Televisões *
* Publicado no Jornal do Centro há exactamente dez anos, em 17 de Janeiro de 2013
Durante os seus quatro mandatos, Silvio Berlusconi desenvolveu um sistema de poder ímpar no mundo, a que se chamou de “populismo televisivo”, e que assentou no uso dos canais Mediaset (de que era patrão) e dos canais da RAI pública (de que era “dono” político). “Il Cavaliere” foi uma nódoa na camisa de seda da velha Europa, foi uma filão para o anedotário bunga-bunga, e foi uma inspiração para a escrita genial de Umberto Eco.
Em Abril de 2002, exasperado, Umberto Eco defendeu o boicote aos produtos publicitados nos canais Mediaset. Esta “luta” foi teorizada assim por Eco: “a um governo-empresa não se responde com bandeiras e com ideias, mas atacando directamente o seu ponto fraco: o dinheiro.”

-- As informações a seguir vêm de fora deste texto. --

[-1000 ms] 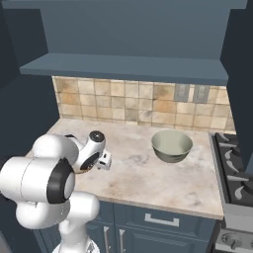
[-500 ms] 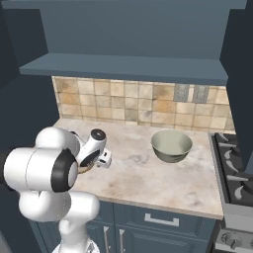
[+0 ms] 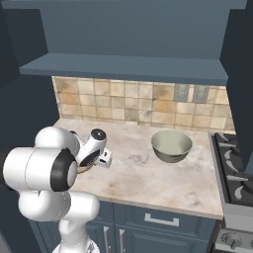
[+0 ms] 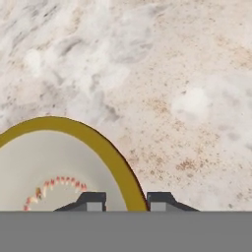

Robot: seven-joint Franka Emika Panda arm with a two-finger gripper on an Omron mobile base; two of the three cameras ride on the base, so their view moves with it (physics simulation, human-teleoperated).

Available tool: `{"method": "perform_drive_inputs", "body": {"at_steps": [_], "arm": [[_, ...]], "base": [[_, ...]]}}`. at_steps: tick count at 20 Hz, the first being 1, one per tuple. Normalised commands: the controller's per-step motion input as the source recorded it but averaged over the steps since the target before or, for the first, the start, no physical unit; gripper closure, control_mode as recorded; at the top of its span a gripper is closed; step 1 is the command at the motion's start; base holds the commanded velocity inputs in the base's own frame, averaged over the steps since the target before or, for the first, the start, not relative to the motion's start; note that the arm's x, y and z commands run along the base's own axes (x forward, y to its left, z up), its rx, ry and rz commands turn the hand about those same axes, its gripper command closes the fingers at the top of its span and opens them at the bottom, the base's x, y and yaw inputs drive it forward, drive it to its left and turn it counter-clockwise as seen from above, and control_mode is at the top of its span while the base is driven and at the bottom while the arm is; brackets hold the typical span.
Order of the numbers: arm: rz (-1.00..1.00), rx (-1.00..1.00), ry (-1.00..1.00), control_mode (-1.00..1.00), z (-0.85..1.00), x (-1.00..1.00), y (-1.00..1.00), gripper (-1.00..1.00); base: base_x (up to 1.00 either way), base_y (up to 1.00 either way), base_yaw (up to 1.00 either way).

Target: Pick up the bowls on the counter and stack them on top of one another in the open cabinet. Place the smaller bowl on top of the larger bowl.

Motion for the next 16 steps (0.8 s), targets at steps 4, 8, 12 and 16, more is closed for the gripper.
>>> {"method": "perform_drive_inputs", "body": {"at_steps": [4,8,12,16], "arm": [[0.00,0.01,-0.03,-1.00,0.23,0.00,-0.01,1.00],[0.00,0.01,-0.01,-1.00,0.53,0.03,-0.01,1.00],[-0.02,0.00,0.00,-1.00,0.71,0.09,0.00,1.00],[-0.05,0.00,0.00,-1.00,0.77,0.06,-0.04,1.00]], "base": [[0.00,0.00,0.00],[0.00,0.00,0.00],[0.00,0.00,0.00],[0.00,0.00,0.00]]}}
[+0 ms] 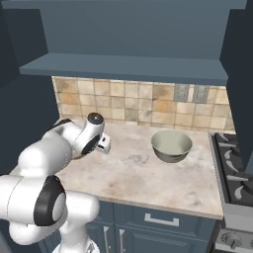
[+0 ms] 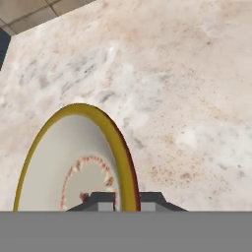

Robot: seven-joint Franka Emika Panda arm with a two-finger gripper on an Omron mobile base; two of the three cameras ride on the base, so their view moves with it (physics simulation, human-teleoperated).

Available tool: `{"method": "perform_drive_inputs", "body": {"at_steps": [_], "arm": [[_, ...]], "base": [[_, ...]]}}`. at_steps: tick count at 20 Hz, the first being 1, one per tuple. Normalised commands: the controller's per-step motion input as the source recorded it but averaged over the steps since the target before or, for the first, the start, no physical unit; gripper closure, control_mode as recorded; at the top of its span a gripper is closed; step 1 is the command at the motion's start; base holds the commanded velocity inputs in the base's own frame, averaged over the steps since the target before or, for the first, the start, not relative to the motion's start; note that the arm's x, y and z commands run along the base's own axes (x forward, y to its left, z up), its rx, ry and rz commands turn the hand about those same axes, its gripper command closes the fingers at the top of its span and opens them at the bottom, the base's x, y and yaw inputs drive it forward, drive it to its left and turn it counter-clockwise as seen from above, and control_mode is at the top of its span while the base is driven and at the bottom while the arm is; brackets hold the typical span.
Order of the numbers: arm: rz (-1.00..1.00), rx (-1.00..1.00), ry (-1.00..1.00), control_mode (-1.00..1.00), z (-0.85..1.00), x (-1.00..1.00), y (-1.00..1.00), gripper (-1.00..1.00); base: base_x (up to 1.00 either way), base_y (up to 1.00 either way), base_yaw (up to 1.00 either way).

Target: Pick up the bowls on the counter and stack them on top of one another in the open cabinet. Place the smaller bowl on top of the larger bowl.

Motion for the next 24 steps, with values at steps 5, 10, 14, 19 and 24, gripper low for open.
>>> {"method": "perform_drive_inputs", "body": {"at_steps": [5,10,14,19,24], "arm": [[-0.07,-0.02,0.02,-1.00,0.74,0.01,-0.17,1.00],[-0.10,-0.02,0.05,-1.00,0.59,-0.03,-0.38,1.00],[-0.13,-0.01,0.05,-1.00,0.38,-0.07,-0.59,1.00],[-0.18,0.00,0.05,-1.00,0.22,0.00,-0.79,1.00],[-0.20,0.00,0.03,-1.00,0.16,0.00,-0.84,1.00]], "base": [[0.00,0.00,0.00],[0.00,0.00,0.00],[0.00,0.00,0.00],[0.00,0.00,0.00],[0.00,0.00,0.00]]}}
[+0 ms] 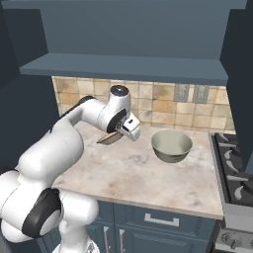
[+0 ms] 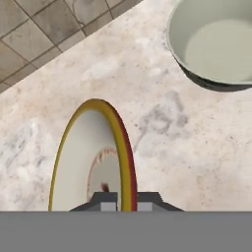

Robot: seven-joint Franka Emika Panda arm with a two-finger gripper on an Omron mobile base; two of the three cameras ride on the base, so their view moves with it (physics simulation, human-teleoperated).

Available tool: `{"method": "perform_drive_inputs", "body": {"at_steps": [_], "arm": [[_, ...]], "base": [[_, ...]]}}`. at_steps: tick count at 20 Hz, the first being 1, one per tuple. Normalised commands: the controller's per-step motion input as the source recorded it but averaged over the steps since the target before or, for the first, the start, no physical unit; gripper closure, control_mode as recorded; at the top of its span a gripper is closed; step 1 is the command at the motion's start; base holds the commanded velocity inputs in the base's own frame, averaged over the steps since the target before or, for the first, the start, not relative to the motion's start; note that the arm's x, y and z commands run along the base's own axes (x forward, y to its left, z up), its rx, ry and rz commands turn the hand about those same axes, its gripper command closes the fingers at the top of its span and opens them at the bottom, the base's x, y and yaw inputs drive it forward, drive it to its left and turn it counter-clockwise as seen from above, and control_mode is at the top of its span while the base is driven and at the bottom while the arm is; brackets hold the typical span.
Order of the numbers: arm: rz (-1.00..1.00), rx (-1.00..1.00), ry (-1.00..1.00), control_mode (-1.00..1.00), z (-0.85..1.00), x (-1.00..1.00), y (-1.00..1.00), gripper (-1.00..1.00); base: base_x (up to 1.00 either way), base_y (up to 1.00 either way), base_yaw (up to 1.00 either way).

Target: Pick up the bowls on the counter and stack them on top of one another in the open cabinet. Place the smaller bowl on top of the larger bowl.

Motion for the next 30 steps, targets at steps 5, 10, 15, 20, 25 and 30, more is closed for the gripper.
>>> {"method": "perform_drive_inputs", "body": {"at_steps": [5,10,15,20,25,30], "arm": [[-0.22,0.03,0.00,-1.00,0.11,0.00,-0.85,1.00],[-0.21,0.08,0.00,-1.00,0.04,0.00,-0.84,1.00],[-0.10,0.05,-0.06,-1.00,0.00,0.00,-0.45,1.00],[0.00,0.02,-0.02,-1.00,0.00,0.00,-0.06,1.00],[-0.03,0.10,-0.14,-1.00,-0.03,-0.06,-0.31,1.00],[-0.02,0.07,-0.23,-1.00,-0.08,-0.10,-0.19,1.00]], "base": [[0.00,0.00,0.00],[0.00,0.00,0.00],[0.00,0.00,0.00],[0.00,0.00,0.00],[0.00,0.00,0.00],[0.00,0.00,0.00]]}}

Esta ideia de Eco fez nascer um movimento social com algum impacto. Mas, como se sabe, toda a acção produz reacção: a seguir, o escritor recebeu uma encomenda sem remetente. Lá dentro vinha um seu livro de 1968, “La defizione dell'arte”, em que alguém tinha escrito 156 vezes a palavra “merda” a vermelho nas páginas ímpares. No embrulho, vinha também um bilhete não assinado a avisar: «quem semeia ventos... colhe tempestades».

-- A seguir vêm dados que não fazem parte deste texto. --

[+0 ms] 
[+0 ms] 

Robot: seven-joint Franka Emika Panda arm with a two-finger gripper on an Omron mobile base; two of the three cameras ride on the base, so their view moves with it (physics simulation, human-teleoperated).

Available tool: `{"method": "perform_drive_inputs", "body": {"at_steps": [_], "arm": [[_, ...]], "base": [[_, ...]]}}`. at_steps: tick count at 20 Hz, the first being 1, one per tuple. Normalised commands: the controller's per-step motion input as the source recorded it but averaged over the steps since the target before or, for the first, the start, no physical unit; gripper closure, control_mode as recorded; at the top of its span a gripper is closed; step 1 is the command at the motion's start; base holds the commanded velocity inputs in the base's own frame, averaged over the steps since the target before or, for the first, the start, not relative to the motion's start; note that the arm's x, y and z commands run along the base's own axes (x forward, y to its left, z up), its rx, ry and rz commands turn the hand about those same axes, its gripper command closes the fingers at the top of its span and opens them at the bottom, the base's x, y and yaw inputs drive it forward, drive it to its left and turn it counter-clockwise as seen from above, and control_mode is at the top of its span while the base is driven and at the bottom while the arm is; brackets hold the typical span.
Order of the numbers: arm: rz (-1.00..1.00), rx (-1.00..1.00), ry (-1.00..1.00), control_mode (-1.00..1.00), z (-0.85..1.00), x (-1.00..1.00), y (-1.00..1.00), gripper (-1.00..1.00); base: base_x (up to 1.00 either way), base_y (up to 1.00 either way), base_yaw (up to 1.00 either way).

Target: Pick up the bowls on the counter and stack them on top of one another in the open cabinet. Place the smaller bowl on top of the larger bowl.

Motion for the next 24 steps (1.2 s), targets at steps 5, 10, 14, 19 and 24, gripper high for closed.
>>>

Escusado será dizer que este trabalho, meio “trash-art” meio “merd-art”, teve uma resposta hilariante do mestre italiano e que pode ser lida em “A Passo de Caranguejo”, um livro que a Gradiva acaba de editar, felizmente em desacordês.
Não, não estou — à semelhança de Eco — a sugerir aos leitores que abominam o acordês para deixarem de comprar livros que grafam “espetadores” de televisão em vez de “espectadores”.
Pelo que se sabe, Paulo Portas defende uma TV pública do século passado (nisso acompanhado por toda a esquerda, deva-se dizer).
Já o doutor Miguel Relvas, se o deixarem, sai-se com uma berlusconice.